> [DATA SEGMENT]:

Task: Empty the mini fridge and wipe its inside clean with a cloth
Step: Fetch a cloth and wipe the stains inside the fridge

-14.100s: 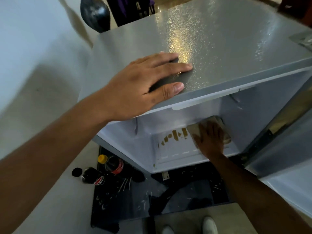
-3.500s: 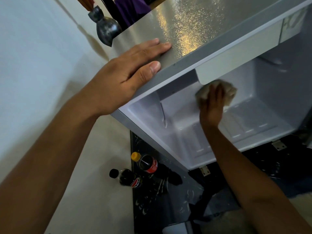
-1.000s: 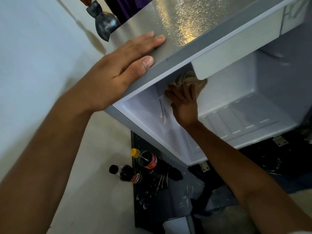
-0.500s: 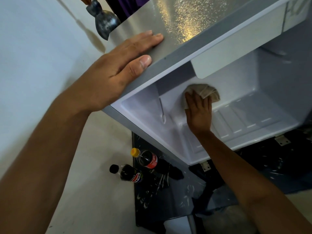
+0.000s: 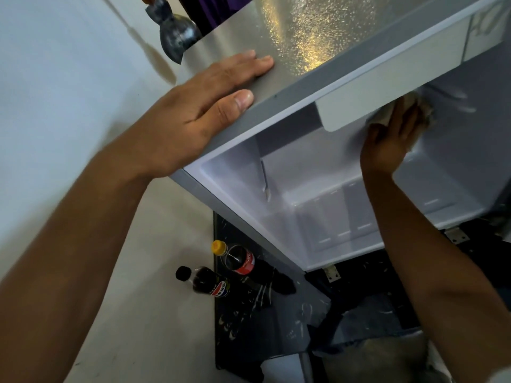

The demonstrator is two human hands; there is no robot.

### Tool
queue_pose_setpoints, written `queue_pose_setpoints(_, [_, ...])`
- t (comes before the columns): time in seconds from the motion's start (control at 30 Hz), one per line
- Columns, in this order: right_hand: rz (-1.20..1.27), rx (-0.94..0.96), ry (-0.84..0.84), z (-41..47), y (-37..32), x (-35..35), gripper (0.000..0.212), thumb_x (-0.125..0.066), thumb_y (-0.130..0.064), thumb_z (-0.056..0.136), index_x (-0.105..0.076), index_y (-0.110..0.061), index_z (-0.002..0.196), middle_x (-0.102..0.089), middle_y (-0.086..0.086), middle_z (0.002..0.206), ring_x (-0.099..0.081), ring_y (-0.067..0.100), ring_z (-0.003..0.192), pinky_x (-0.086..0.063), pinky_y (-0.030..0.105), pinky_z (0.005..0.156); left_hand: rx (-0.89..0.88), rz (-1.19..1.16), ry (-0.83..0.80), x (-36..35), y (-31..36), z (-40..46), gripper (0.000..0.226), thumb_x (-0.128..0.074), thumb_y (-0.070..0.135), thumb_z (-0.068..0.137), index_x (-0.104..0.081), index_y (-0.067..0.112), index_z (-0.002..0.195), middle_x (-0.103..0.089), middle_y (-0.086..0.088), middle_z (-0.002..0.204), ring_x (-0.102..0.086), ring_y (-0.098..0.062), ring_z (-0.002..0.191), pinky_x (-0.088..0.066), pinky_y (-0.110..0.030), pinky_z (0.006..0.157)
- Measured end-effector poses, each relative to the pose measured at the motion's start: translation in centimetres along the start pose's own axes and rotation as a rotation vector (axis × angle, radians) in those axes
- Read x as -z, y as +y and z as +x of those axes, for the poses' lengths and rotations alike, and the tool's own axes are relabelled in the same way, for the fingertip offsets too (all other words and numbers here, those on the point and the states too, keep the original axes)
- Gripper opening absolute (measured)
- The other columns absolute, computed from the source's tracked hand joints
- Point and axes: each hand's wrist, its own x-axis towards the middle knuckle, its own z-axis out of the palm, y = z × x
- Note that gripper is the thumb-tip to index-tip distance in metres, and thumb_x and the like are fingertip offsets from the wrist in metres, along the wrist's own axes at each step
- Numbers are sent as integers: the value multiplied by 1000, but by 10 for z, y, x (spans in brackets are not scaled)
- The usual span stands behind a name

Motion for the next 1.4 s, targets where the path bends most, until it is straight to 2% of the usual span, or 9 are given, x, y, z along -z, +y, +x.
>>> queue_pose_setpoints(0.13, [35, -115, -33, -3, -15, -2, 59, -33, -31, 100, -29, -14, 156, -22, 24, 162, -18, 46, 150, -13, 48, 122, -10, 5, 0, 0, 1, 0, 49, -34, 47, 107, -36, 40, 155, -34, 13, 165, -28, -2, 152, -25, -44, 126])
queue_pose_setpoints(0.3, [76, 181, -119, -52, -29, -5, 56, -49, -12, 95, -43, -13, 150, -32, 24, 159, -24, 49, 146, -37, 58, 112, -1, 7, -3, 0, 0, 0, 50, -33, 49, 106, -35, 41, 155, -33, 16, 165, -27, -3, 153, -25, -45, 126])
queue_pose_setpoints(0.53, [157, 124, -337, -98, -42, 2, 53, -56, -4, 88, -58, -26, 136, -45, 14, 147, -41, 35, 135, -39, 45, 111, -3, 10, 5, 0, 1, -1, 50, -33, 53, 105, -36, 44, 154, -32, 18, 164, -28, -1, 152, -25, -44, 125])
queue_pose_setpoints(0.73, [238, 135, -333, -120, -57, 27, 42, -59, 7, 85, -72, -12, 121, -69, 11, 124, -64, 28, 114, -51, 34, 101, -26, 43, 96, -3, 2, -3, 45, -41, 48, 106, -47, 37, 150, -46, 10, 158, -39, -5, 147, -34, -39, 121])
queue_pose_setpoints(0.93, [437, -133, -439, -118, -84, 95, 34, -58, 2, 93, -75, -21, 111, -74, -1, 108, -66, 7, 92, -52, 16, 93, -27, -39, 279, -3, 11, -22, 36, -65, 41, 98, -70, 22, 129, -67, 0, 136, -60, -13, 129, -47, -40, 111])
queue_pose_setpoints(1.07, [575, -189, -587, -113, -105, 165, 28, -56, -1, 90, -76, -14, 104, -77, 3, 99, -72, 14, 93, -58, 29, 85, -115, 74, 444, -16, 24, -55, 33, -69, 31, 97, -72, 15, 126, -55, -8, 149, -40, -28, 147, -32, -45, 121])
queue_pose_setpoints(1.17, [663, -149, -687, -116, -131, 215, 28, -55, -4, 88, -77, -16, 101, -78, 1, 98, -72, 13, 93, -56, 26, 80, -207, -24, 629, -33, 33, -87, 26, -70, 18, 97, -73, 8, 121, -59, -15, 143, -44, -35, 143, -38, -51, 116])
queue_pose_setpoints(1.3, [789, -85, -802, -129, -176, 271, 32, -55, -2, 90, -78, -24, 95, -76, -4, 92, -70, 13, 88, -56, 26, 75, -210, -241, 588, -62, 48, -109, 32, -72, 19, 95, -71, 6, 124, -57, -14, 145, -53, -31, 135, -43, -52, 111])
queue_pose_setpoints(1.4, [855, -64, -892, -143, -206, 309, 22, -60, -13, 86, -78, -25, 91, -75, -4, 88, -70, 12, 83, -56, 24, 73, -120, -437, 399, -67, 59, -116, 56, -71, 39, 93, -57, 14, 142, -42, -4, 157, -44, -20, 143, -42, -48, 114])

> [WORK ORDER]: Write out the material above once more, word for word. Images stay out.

> [ANSWER TO THE EXERCISE]:
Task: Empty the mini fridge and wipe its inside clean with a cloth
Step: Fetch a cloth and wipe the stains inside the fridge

-14.100s: 
-3.500s: 
-1.000s: 
-0.500s: 
+0.000s: 

The demonstrator is two human hands; there is no robot.

### Tool
queue_pose_setpoints, written `queue_pose_setpoints(_, [_, ...])`
- t (comes before the columns): time in seconds from the motion's start (control at 30 Hz), one per line
- Columns, in this order: right_hand: rz (-1.20..1.27), rx (-0.94..0.96), ry (-0.84..0.84), z (-41..47), y (-37..32), x (-35..35), gripper (0.000..0.212), thumb_x (-0.125..0.066), thumb_y (-0.130..0.064), thumb_z (-0.056..0.136), index_x (-0.105..0.076), index_y (-0.110..0.061), index_z (-0.002..0.196), middle_x (-0.102..0.089), middle_y (-0.086..0.086), middle_z (0.002..0.206), ring_x (-0.099..0.081), ring_y (-0.067..0.100), ring_z (-0.003..0.192), pinky_x (-0.086..0.063), pinky_y (-0.030..0.105), pinky_z (0.005..0.156); left_hand: rx (-0.89..0.88), rz (-1.19..1.16), ry (-0.83..0.80), x (-36..35), y (-31..36), z (-40..46), gripper (0.000..0.226), thumb_x (-0.128..0.074), thumb_y (-0.070..0.135), thumb_z (-0.068..0.137), index_x (-0.104..0.081), index_y (-0.067..0.112), index_z (-0.002..0.195), middle_x (-0.103..0.089), middle_y (-0.086..0.088), middle_z (-0.002..0.204), ring_x (-0.102..0.086), ring_y (-0.098..0.062), ring_z (-0.002..0.191), pinky_x (-0.088..0.066), pinky_y (-0.110..0.030), pinky_z (0.006..0.157)
- Measured end-effector poses, each relative to the pose measured at the motion's start: translation in centimetres along the start pose's own axes and rotation as a rotation vector (axis × angle, radians) in those axes
- Read x as -z, y as +y and z as +x of those axes, for the poses' lengths and rotations alike, and the tool's own axes are relabelled in the same way, for the fingertip offsets too (all other words and numbers here, those on the point and the states too, keep the original axes)
- Gripper opening absolute (measured)
- The other columns absolute, computed from the source's tracked hand joints
- Point and axes: each hand's wrist, its own x-axis towards the middle knuckle, its own z-axis out of the palm, y = z × x
- Note that gripper is the thumb-tip to index-tip distance in metres, and thumb_x and the like are fingertip offsets from the wrist in metres, along the wrist's own axes at each step
- Numbers are sent as integers: the value multiplied by 1000, but by 10 for z, y, x (spans in brackets are not scaled)
- The usual span stands behind a name

Motion for the next 1.4 s, targets where the path bends most, until it is straight to 2% of the usual span, or 9 are given, x, y, z along -z, +y, +x.
>>> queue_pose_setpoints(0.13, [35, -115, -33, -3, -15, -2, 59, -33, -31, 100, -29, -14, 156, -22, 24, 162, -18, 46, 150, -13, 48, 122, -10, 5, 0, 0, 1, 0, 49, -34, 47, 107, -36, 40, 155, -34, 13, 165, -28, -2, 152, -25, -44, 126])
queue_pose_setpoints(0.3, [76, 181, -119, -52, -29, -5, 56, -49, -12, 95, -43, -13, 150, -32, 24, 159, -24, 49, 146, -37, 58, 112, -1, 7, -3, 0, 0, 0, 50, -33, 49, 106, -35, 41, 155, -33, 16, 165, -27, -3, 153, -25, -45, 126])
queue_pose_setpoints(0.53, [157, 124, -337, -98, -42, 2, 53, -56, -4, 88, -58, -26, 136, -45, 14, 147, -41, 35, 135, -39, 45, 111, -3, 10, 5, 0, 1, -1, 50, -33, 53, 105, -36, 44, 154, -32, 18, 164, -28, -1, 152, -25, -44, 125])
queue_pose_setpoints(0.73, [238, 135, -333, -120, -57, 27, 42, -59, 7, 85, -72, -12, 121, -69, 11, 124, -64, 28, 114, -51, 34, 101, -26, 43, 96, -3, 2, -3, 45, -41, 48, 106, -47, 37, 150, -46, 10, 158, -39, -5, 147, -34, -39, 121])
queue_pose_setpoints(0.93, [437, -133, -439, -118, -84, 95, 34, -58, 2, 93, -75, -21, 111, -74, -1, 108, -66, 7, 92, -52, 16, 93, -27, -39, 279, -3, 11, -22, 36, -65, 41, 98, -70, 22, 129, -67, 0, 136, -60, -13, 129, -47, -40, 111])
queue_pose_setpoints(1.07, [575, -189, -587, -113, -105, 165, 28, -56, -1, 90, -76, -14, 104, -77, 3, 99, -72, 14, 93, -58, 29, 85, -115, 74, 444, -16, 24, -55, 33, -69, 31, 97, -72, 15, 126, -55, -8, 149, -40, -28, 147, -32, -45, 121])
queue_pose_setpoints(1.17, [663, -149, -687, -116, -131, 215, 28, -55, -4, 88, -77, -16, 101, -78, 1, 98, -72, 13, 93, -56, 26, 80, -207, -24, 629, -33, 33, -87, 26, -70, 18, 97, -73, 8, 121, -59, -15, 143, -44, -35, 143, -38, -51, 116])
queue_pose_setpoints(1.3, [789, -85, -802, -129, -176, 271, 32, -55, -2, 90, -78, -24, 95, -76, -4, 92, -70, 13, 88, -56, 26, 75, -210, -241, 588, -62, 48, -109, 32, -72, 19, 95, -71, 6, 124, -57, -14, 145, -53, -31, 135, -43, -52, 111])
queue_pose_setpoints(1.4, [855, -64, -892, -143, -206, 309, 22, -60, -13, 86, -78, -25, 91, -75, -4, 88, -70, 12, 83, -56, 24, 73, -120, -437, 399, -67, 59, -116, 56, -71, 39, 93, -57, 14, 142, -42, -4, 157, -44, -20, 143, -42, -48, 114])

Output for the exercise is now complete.